Deep Reinforcement Learning hands-on for Optimized Ad Placement

NandaKishore Joshi
Towards Data Science
8 min readOct 28, 2021

--

Deep Reinforcement technique is used in this article to optimize Ad placement on a website to maximize the probability of user clicks and increase digital marketing revenue. A detailed case study with code is presented to help users implement the solution on any real world example.

Affiliate marketing and Pay-Per-Click are two important streams of Digital marketing. An optimized implementation of these techniques can greatly increase the Product/Service sales for a company and also bring in great revenue for the marketer . With the progress in Deep Reinforcement Learning, Digital marketing is one of the fields which can greatly benefit.

Traditional methods to finetune digital marketing campaigns require good amount of historical data. This costs both time and resources. With Reinforcement Learning, time and resources can be saved as they do not need any historical data or prior information of the campaign. In this article we can see how a simple Deep RL technique can optimize a fairly complex digital marketing campaign and achieve almost perfect results.

In This article lets see how Reinforcement Learning can help us to manage Ad placement to obtain maximum benefit by going through a near to real case study.

Problem Statement

We manage 10 e-commerce websites, each focusing on selling a different category of items like computer, jewelry, chocolates etc. Our aim is to increase the sale of the products by referring customers who shop on one of our sites to another site that they might be interested in. We display the advertisement of another site when a customer checks out one of our website hoping that they will buy the other product also. Our problem is that we don’t know which site should the customer be referred to or we don’t have any information of the customer preferences.

Let’s bring Reinforcement Learning to solve the problem !!
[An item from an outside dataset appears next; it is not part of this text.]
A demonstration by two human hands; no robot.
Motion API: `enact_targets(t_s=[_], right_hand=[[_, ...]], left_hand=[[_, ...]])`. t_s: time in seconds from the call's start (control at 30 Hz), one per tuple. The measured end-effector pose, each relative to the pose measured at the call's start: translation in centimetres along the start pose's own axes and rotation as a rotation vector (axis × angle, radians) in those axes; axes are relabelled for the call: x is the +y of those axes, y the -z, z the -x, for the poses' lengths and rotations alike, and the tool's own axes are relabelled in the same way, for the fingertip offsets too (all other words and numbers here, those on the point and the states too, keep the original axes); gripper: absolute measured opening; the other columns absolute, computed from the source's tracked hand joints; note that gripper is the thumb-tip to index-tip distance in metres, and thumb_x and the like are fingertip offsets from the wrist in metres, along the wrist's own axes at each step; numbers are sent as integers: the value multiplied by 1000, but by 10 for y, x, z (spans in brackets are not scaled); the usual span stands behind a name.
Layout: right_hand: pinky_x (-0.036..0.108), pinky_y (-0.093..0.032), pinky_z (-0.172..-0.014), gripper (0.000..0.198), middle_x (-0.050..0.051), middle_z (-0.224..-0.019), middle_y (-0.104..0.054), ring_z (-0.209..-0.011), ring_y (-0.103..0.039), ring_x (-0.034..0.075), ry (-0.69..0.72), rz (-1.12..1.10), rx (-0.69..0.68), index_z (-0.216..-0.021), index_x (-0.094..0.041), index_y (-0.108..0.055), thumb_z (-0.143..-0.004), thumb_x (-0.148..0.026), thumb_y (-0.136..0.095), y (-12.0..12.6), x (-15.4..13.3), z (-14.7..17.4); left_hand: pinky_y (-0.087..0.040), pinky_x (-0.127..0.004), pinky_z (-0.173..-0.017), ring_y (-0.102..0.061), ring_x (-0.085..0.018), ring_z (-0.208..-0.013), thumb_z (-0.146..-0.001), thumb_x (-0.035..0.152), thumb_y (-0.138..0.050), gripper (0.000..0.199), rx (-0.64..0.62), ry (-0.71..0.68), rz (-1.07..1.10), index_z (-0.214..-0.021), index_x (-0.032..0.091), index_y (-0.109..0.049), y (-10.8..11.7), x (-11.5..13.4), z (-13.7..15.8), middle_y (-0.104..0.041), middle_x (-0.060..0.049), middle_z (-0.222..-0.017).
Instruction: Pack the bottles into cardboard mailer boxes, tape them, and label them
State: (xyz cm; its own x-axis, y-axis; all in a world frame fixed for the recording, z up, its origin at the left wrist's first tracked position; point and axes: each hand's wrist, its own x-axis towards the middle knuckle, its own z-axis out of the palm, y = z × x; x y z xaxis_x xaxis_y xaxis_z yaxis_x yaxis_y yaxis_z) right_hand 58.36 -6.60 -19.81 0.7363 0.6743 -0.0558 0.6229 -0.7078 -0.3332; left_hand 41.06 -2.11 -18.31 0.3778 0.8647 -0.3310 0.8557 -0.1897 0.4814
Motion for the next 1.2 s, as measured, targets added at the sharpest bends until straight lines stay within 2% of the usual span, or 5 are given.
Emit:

Illustration of basic working of RL
Fig 1 : Illustration of basic concept behind RL

In general, Reinforcement learning is a technique where we train a agent to operate on an environment. The agent takes an action ‘a’ at state ‘s’ and receives a reward ‘r’ for the action from the environment. So (s,a,r) become a state-action-reward tuple . Objective of our training is to maximize the total reward obtained by the agent. Hence we find the (s,a,r) tuple which has the maximum reward for a given state and action. To find the optimized tuple we run numerous episodes and recompute reward each time.

In this Ad placement problem, we need to test out different actions and automatically learn the most rewarding outcome for a given situation or state or context. So we call this a Contextual bandit framework where a state becomes a contextual information and agent finds the best action for the current context.
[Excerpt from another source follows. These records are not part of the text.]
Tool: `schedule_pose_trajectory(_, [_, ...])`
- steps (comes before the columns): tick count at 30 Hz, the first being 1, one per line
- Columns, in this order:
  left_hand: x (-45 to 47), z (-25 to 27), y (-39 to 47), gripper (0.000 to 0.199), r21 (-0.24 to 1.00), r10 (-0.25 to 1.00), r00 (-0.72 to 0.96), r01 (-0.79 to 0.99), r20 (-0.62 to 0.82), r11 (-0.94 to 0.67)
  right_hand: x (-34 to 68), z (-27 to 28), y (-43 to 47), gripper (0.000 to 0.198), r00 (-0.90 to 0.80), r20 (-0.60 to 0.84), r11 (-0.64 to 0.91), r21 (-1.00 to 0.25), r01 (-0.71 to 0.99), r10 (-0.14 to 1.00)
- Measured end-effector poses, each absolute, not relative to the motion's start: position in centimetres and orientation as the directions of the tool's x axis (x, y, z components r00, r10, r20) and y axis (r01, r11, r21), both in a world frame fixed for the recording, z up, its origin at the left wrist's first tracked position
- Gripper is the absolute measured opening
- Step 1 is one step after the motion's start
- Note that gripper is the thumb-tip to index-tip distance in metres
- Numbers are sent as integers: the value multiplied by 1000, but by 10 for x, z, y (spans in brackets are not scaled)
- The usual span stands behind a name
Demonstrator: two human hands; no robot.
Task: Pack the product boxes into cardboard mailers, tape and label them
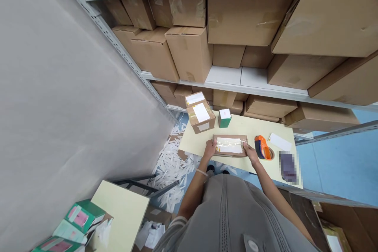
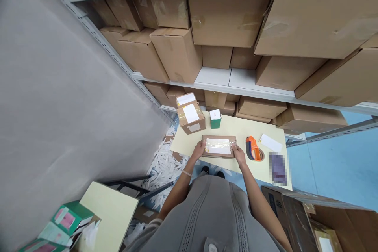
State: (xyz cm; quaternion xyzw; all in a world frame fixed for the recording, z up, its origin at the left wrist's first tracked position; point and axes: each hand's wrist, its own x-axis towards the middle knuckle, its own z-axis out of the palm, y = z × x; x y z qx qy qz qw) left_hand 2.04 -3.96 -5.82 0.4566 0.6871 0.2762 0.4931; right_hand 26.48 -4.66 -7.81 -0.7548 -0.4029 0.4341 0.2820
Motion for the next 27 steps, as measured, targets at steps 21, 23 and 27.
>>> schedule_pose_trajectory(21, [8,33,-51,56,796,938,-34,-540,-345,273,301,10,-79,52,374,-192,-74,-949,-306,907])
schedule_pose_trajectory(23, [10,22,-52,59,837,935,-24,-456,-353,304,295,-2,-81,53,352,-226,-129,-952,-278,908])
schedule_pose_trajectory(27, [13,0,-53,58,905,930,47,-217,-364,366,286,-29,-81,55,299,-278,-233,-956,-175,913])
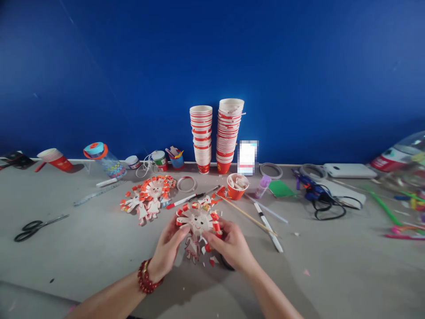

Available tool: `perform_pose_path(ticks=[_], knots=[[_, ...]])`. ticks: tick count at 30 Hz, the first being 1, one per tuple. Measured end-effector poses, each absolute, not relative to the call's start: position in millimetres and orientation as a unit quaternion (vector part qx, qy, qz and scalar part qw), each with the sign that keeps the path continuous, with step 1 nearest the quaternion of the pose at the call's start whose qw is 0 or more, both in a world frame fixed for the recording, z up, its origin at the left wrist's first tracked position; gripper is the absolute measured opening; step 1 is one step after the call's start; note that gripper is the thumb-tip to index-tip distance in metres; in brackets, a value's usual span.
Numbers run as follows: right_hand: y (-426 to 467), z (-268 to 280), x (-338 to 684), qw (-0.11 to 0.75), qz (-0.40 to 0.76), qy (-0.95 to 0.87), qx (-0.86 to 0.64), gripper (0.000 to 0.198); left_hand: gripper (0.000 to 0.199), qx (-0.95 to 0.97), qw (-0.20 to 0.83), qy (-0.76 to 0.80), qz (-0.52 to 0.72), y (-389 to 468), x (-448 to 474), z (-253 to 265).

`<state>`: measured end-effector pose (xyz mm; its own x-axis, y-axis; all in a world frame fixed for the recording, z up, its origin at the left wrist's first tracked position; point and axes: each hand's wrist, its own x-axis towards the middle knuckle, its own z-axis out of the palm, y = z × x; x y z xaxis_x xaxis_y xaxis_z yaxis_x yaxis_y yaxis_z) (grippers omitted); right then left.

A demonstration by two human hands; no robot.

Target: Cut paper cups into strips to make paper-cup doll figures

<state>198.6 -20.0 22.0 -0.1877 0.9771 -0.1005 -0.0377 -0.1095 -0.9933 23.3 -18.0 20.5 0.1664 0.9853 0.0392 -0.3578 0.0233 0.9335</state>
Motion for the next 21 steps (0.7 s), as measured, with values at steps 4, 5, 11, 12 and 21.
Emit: perform_pose_path(ticks=[4, 5, 11, 12, 21], knots=[[-20.5, 26.0, 196.7, 0.456, 0.599, -0.463, -0.469, 0.035, 0.028, 0.403, 0.644, 0.349, 0.549, -16.1, 24.8, 13.8], [-20.5, 26.7, 196.3, 0.46, 0.609, -0.445, -0.469, 0.036, 0.028, 0.395, 0.648, 0.347, 0.55, -16.0, 25.0, 12.7], [-18.6, 24.7, 196.5, 0.48, 0.643, -0.387, -0.454, 0.035, 0.012, 0.33, 0.701, 0.311, 0.551, -15.3, 25.4, 11.5], [-18.2, 23.5, 197.0, 0.483, 0.645, -0.381, -0.453, 0.034, 0.007, 0.32, 0.709, 0.304, 0.55, -15.1, 25.3, 11.4], [-19.1, 20.3, 197.3, 0.481, 0.661, -0.363, -0.447, 0.031, 0.01, 0.269, 0.757, 0.305, 0.511, -14.4, 25.3, 13.8]])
Lets say that we have 10 websites to manage which constitutes to 10 different states and customer is on one of the site. As we have 10 different product categories, we can display any of those 10 products for the customer. So we have 10 different actions in each state. This would result in 100 different state-action-reward tuples. We need to store 100 different data points and recompute it every time we have new reward. This might seem reasonable in this example. But what if we have 1000 websites to manage which would result in 1000000 data points. Storing and recomputing this would take significant time and resource.

That means Reinforcement Learning fails when having large State and Action space (Total number of States and Actions are large)???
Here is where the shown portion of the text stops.